Thermodynamic AI is getting hotter
Title: Thermodynamic Computing System for AI Applications,
Authors: Denis Melanson, Mohammad Abu Khater, Maxwell Aifer, Kaelan Donatella, Max Hunter Gordon, Thomas Ahle, Gavin Crooks, Antonio J. Martinez, Faris Sbahi, Patrick J. Coles
The work from Normal Computing introduces a new class of hardware: the thermodynamic computer and stochastic processing unit (SPU). The paper describes the first such device that successfully implements one of the fundamental operations in linear algebra widely used in ML, matrix inversion.
There are earlier works on Thermodynamic AI by the same team, such as “Thermodynamic AI and the fluctuation frontier” (https://arxiv.org/abs/2302.06584) with a blog post about it, and “Thermodynamic Linear Algebra” (https://arxiv.org/abs/2308.05660).
An even earlier work, “Thermodynamic Computing” (https://arxiv.org/abs/1911.01968) from a broader author collective, reflects the outcomes of a workshop on the topic.
Thermodynamic AI in a nutshell
The idea is that the building blocks of such hardware are stochastic and ultimately make software inseparable from the hardware (similar to Hinton's concept of Mortal Computers).
Unlike quantum and analog computers, noise here is a necessary resource for computations.
A significant number of ML algorithms are based on various physics principles, like energy-based models or diffusion models. Stochasticity is universally used, from weight initialization, through neural network building blocks (like dropout), to generation procedures (such as diffusion models, VAE and GANs). For such algorithms, natural stochastic fluctuations can become a crucial resource.
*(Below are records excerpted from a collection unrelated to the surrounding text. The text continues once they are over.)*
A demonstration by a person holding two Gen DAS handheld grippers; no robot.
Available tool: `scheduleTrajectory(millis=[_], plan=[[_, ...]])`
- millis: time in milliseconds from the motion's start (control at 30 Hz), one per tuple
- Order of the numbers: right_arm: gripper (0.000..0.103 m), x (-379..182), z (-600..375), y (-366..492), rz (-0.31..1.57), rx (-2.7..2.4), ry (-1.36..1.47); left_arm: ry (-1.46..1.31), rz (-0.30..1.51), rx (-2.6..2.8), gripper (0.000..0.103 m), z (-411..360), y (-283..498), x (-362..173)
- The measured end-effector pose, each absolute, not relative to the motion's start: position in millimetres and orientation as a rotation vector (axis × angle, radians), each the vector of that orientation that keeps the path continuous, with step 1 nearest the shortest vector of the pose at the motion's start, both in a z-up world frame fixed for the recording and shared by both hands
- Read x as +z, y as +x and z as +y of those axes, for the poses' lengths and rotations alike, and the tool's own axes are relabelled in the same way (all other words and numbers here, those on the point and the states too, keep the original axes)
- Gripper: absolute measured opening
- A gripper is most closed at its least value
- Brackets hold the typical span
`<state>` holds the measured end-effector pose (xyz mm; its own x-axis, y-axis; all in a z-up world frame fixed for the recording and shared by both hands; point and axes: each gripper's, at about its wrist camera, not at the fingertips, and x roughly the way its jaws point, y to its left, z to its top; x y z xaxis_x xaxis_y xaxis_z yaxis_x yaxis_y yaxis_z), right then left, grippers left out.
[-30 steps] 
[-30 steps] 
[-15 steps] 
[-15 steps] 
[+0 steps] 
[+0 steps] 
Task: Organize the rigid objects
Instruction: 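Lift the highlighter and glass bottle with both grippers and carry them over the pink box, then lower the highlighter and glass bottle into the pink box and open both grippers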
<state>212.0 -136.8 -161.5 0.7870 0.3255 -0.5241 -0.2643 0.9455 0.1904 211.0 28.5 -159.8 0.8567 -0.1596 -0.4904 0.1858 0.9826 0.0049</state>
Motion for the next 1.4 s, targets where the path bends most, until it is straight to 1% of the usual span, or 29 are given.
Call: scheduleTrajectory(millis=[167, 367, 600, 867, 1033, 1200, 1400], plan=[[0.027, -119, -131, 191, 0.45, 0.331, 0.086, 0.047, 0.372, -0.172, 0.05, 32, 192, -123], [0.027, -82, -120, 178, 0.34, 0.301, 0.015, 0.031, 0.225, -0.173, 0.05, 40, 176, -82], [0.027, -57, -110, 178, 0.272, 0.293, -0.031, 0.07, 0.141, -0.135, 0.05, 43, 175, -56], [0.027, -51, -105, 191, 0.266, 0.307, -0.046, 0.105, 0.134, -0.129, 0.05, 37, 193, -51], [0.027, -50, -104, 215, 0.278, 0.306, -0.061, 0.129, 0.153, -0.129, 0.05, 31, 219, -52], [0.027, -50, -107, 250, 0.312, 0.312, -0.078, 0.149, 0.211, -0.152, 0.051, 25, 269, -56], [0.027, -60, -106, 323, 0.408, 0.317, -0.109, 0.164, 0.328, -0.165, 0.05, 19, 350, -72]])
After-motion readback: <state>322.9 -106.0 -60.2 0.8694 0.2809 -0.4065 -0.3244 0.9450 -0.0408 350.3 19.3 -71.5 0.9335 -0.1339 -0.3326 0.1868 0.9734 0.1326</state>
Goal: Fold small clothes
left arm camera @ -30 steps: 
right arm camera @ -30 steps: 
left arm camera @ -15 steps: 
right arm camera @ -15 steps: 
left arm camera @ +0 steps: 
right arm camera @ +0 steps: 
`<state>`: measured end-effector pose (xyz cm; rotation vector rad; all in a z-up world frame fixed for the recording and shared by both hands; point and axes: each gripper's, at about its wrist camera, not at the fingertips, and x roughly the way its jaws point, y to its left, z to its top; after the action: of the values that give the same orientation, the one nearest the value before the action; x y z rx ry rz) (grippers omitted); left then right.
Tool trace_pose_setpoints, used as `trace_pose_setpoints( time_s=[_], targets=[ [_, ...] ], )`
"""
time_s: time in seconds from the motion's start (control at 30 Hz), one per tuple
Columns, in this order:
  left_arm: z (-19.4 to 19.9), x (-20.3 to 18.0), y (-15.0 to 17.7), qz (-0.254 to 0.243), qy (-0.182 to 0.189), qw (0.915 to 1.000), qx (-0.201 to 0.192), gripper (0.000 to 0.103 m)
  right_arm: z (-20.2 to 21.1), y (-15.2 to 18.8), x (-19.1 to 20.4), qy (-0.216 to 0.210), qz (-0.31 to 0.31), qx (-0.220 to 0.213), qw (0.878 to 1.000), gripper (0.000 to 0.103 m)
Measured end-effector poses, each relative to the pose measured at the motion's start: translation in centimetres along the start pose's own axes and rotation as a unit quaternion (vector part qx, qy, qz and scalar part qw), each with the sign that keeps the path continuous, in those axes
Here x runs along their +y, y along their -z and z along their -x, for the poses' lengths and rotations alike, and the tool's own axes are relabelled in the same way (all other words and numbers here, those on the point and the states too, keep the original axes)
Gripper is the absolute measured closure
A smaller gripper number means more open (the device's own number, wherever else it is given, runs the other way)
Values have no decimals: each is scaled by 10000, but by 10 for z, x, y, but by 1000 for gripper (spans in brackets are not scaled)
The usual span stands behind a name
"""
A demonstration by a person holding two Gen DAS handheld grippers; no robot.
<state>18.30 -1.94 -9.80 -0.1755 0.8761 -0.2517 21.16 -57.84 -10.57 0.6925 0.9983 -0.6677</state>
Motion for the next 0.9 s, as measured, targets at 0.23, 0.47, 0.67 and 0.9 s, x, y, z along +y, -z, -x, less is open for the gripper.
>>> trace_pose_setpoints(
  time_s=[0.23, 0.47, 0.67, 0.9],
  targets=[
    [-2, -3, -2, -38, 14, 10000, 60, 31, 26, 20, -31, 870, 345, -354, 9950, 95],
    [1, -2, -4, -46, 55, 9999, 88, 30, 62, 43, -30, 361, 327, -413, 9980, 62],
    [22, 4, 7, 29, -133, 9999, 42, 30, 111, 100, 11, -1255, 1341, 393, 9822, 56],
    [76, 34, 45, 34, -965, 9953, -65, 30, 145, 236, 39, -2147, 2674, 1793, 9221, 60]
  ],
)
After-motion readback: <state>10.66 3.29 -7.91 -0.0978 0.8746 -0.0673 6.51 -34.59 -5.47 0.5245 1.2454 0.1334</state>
The new building blocks include stochastic bits (s-bits), whose state randomly evolves over time as a continuous time Markov chain (CTMC). Since not everywhere bits are needed (neural network weights or feature values are more like real numbers), the building block can correspondingly represent a continuous variable. Hence, the fundamental building block of Thermodynamic AI hardware is the stochastic unit (s-unit) - a continuous variable undergoing Brownian motion. This can be implemented on an analog electrical circuit with a noisy resistor and capacitor.
The authors aim to unify modern AI algorithms, many of which share two commonalities: 1) they use stochasticity, 2) they are inspired by physics. Hence, the proposal is to unify such algorithms based on thermodynamics. Examples of thermodynamic algorithms include generative diffusion models, Hamiltonian Monte Carlo, and simulated annealing. A mathematical framework (described in the aforementioned work “Thermodynamic AI and the fluctuation frontier“, and in general, for more details, you should look there) can be formulated where these algorithms are special cases.
Thus, the same thermodynamic hardware could accelerate all these algorithms. Profit!
Returning to the current work, it presents the first continuous-variable (CV) thermodynamic computer. The authors created a stochastic processing unit (SPU) that fits on a circuit board.
It contains 8 cells, each an LC circuit with a Gaussian noise current source (implemented on FPGA). The cells are all interconnected. For customization, each cell has not one, but a battery of four capacitors to choose from. The noise level and sampling frequency (with a base frequency of 12 MHz) at which cell voltages are read can also be adjusted.
On the resulting SPU, one can sample from an 8-dimensional Gaussian distribution.
Another useful primitive is matrix inversion. The mathematics of the process was described in another aforementioned work (“Thermodynamic Linear Algebra”). For this, matrix elements are converted into connections of a system of oscillators, and after the system reaches thermodynamic equilibrium, voltage values are taken (sampled many times) and a covariance matrix is calculated, which in turn is proportional to the inverse matrix to be found.
Initially, a 4x4 matrix was inverted on the SPU, requiring only a subset of the cells. The more samples taken, the lower the error, but it never reaches zero (imperfection of the experiment).
Then an 8x8 matrix was inverted. This was done on three independent SPUs, showing that they yield similar results, thus the process is reproducible.
The SPU also implemented Gaussian process regression
and Uncertainty quantification through spectral-normalized neural Gaussian processes for neural network class prediction. The SPU's results are well aligned with those calculated on a digital computer.
The authors expect that on a large scale, the SPU will have advantages over classical hardware. To demonstrate this, they compared the SPU with the RTX A6000 GPU on the task of sampling from a multidimensional Gaussian distribution. At a large number of dimensions, the SPU performs better than classical methods on the GPU. The intersection point of the two curves (the so-called “thermodynamic advantage”) is around 3000 dimensions. Overall, the asymptotics for the SPU is estimated as O(d2), while for Cholesky sampling on the GPU it is O(d3). In terms of energy consumption, the SPU is also better.
In short, it's an exciting direction. The field is in its infancy, and there is potential to contribute to the discovery of new interesting algorithms for this new hardware, just as there was with algorithms for quantum computers. Training neural networks on such new hardware is still a long way off, but who knows how quickly we can get there.